Prompt:
Exactly the lines below starting at the line with "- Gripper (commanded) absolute" and ending at the line with "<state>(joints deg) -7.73" are wanted, with both ends included. Leave out the pictures and add no other lines.

╭──

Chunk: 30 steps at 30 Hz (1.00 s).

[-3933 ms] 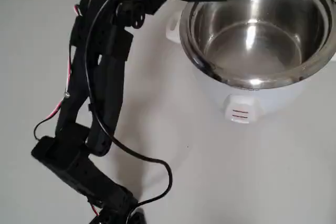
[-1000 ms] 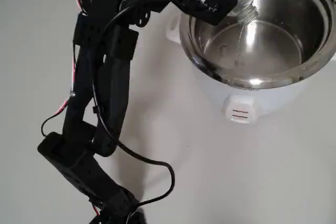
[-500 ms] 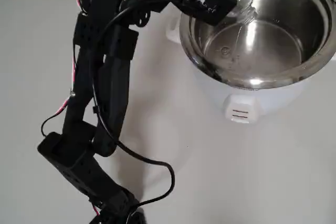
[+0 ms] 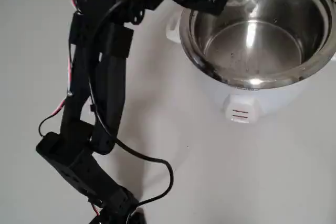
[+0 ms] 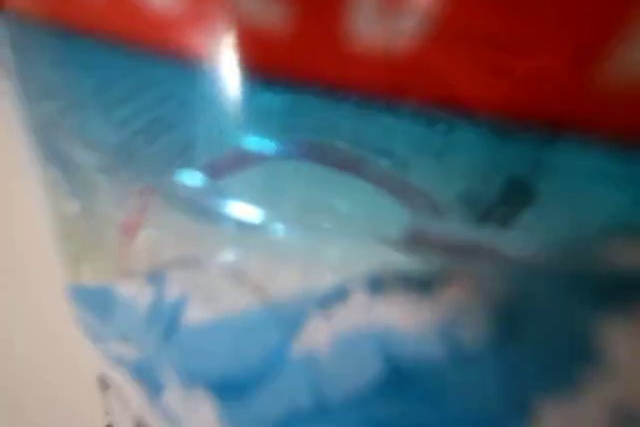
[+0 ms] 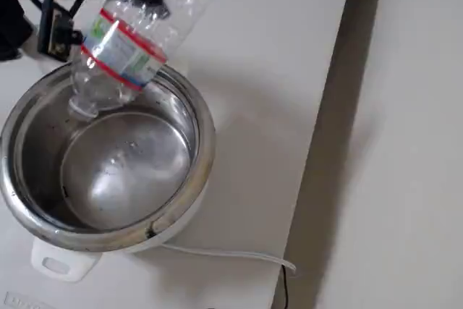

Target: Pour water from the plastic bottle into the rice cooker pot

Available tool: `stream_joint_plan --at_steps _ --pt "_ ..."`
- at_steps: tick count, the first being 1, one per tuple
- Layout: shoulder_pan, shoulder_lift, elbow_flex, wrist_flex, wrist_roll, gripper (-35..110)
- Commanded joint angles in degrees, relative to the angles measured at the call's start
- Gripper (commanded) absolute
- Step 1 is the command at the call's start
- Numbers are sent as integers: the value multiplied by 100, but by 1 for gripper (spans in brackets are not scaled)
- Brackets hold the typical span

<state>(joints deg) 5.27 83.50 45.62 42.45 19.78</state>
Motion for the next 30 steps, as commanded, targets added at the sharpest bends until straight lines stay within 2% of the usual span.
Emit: stream_joint_plan --at_steps 1,13,18,23,25,28,30 --pt "-185 308 -501 88 -1397 19" --pt "-888 923 -492 800 -6530 19" --pt "-1318 1424 -475 1477 -7822 19" --pt "-1731 1811 -334 2039 -8411 19" --pt "-1881 2320 624 1714 -8675 19" --pt "-2101 3867 3771 -299 -9387 19" --pt "-2188 4544 5309 -1125 -9633 19"
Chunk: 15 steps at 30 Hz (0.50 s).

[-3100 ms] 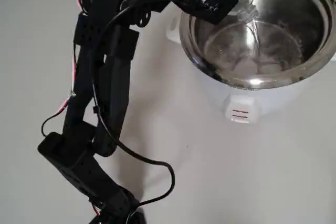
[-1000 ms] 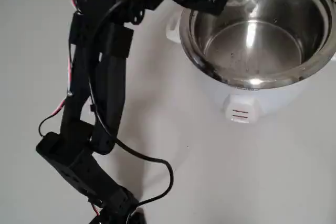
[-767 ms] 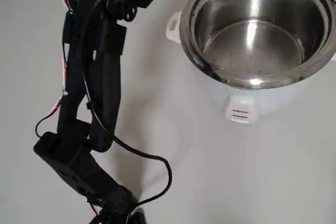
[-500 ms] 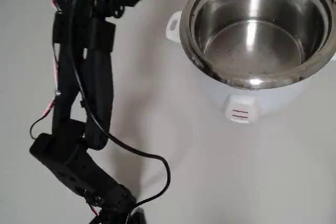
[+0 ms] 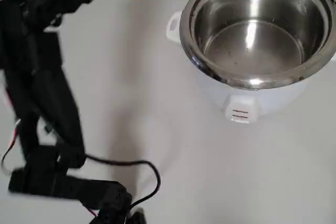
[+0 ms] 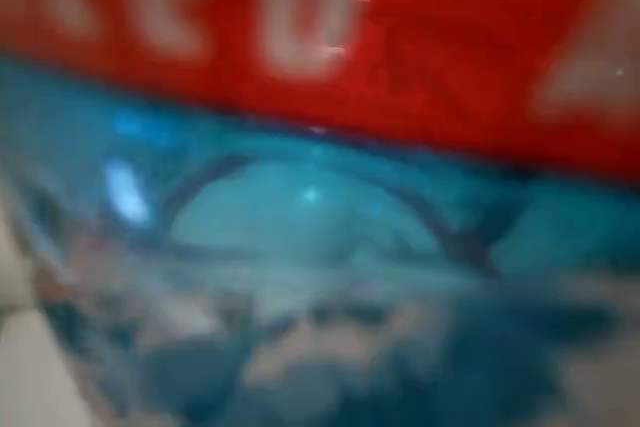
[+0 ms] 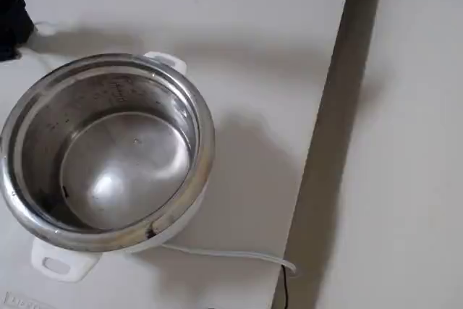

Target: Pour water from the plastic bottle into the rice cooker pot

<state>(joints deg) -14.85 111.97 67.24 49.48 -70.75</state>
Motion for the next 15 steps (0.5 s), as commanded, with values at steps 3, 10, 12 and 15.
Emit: stream_joint_plan --at_steps 3,10,12,15 --pt "-202 2417 5335 -3366 -800 19" --pt "-141 1819 8306 -6539 -870 19" --pt "-141 1028 8508 -7541 -870 19" --pt "-79 -264 8411 -8868 -870 20"
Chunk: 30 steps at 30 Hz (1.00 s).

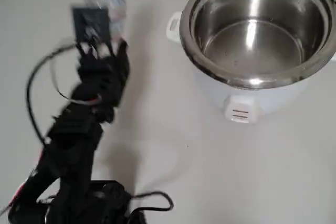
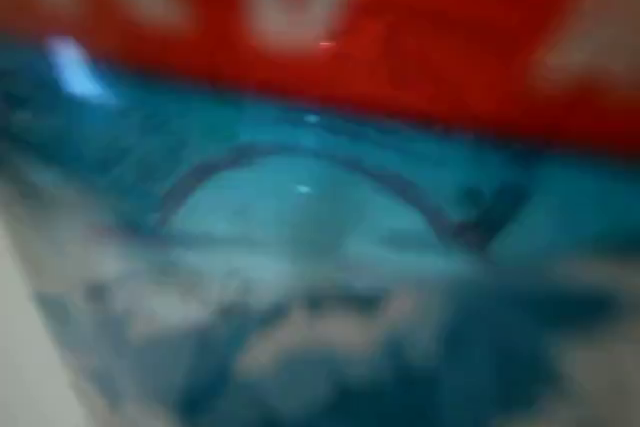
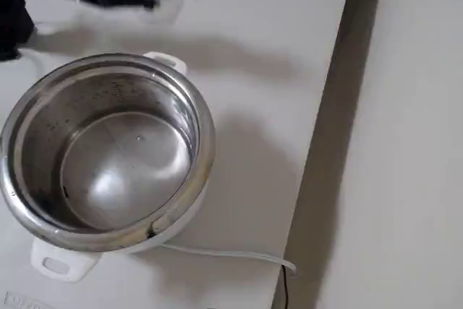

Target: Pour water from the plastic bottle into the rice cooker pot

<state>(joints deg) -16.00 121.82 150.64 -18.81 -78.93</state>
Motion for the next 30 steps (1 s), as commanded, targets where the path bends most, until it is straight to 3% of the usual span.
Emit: stream_joint_plan --at_steps 1,11,17,22,30 --pt "53 -1705 -26 -2461 -88 20" --pt "281 -5581 -2074 -5256 -694 26" --pt "642 -6759 -3586 -5203 -1046 32" --pt "773 -7093 -4254 -5054 -1143 47" --pt "932 -7260 -4482 -5150 -1230 53"
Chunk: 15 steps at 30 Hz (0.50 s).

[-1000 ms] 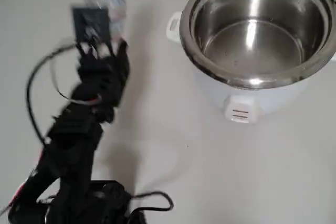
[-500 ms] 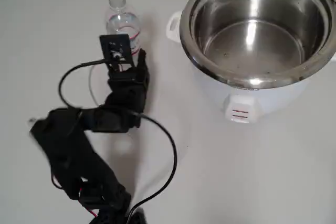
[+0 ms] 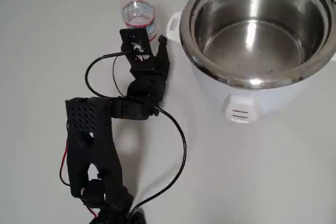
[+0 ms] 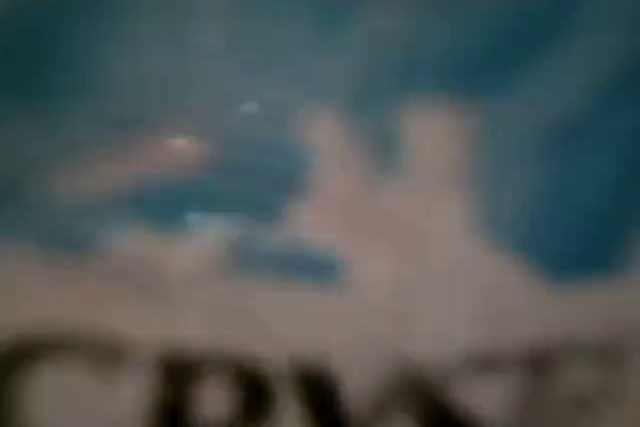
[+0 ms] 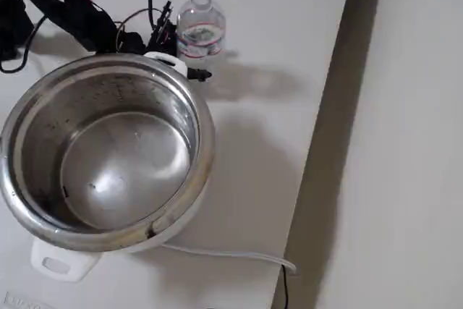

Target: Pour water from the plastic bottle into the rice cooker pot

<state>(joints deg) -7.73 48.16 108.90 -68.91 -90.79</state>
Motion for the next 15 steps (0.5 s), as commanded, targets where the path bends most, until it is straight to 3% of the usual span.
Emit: stream_joint_plan --at_steps 1,15 --pt "114 185 -229 -158 -44 53" --pt "-158 2479 2065 -26 264 53"
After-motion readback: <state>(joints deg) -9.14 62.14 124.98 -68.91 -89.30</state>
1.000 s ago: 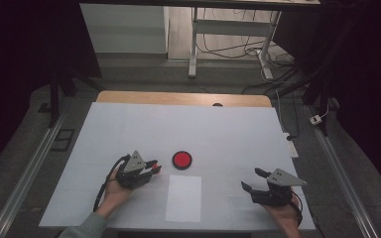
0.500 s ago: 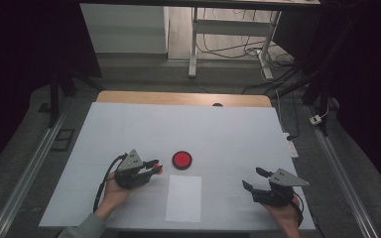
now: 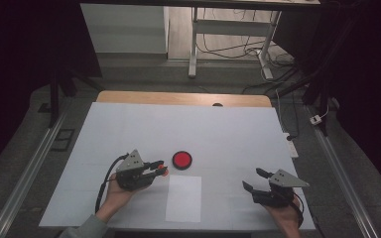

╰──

Exercise result:
- Gripper (commanded) absolute
- Step 1 is the command at the call's start
- Numbers are sent as integers: the value multiplied by 100, but by 1 for gripper (spans in brackets are not scaled)
- Brackets hold the typical span

<state>(joints deg) 5.27 83.50 45.62 42.45 19.78</state>
Motion for the next 30 steps, as commanded, targets added at the sharpest bends until straight lines stay within 2% of the usual span.
Emit: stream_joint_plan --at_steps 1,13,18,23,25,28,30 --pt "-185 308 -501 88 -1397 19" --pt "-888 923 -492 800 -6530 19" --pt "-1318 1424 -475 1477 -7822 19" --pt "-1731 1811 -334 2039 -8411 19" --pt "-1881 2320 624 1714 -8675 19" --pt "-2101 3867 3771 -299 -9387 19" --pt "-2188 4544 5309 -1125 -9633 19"
Chunk: 15 steps at 30 Hz (0.50 s).

[-3100 ms] 
[-1000 ms] 
[-767 ms] 
[-500 ms] 
[+0 ms] 
[+0 ms] 
[+0 ms] 

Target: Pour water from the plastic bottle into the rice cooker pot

<state>(joints deg) -14.85 111.97 67.24 49.48 -70.75</state>
Motion for the next 15 steps (0.5 s), as commanded, with values at steps 3, 10, 12 and 15.
Emit: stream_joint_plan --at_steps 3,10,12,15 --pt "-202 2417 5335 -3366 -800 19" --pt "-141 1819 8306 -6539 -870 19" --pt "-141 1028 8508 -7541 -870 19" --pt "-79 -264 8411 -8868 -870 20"
Chunk: 30 steps at 30 Hz (1.00 s).


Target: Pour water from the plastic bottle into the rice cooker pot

<state>(joints deg) -16.00 121.82 150.64 -18.81 -78.93</state>
Motion for the next 30 steps (1 s), as commanded, targets where the path bends most, until it is straight to 3% of the usual span.
Emit: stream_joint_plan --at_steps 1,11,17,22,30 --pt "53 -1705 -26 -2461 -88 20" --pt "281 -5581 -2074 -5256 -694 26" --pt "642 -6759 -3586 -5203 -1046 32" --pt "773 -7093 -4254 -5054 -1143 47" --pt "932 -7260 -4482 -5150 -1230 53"
Chunk: 15 steps at 30 Hz (0.50 s).

[-1000 ms] 
[-500 ms] 
[+0 ms] 
[+0 ms] 
[+0 ms] 

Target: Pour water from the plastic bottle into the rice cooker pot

<state>(joints deg) -7.73 48.16 108.90 -68.91 -90.79</state>

This exercise requires no further work.